- _EXERCISE DATA_:

+ + + + +

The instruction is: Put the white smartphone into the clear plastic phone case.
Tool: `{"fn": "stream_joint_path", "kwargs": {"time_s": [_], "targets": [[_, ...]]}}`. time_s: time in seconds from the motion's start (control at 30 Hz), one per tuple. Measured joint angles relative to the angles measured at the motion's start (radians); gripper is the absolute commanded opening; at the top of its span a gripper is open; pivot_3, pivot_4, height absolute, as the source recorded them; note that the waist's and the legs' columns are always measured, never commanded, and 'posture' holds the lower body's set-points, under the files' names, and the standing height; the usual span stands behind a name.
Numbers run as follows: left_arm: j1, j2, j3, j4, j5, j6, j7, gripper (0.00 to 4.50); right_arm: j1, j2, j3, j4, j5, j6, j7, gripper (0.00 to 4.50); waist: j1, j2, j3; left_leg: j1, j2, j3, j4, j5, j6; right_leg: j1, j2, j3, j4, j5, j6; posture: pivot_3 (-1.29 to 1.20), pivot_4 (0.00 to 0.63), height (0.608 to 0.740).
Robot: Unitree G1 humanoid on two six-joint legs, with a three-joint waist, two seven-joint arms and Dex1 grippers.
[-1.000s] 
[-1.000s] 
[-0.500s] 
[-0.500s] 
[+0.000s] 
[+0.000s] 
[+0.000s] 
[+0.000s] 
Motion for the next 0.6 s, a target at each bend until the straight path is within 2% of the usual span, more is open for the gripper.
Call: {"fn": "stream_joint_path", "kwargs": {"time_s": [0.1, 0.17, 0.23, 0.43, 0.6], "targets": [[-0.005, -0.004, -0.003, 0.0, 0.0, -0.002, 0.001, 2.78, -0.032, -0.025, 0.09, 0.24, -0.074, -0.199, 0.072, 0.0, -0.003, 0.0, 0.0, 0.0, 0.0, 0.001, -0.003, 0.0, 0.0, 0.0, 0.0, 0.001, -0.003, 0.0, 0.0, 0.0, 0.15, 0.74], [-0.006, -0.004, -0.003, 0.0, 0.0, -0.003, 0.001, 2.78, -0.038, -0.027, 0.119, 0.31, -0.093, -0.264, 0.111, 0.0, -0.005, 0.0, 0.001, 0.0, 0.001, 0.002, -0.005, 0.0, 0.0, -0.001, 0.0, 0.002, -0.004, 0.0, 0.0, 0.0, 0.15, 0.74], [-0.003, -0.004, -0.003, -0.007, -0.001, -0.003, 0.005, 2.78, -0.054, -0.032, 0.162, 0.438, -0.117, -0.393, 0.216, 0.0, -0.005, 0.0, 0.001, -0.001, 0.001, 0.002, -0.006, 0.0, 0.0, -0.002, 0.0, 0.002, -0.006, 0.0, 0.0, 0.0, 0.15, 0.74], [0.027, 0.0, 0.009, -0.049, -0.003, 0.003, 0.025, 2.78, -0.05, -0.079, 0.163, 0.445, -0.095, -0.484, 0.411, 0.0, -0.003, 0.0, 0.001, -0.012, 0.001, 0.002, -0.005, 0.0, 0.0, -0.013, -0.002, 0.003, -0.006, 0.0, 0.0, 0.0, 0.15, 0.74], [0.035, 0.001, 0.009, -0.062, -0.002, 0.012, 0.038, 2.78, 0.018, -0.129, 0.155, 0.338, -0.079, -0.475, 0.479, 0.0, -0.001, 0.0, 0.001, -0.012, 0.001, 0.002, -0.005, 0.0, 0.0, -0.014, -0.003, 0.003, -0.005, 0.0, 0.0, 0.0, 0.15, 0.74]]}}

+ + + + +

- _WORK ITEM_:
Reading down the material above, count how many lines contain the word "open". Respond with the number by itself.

- _RESULT OF THE EXERCISE_:
2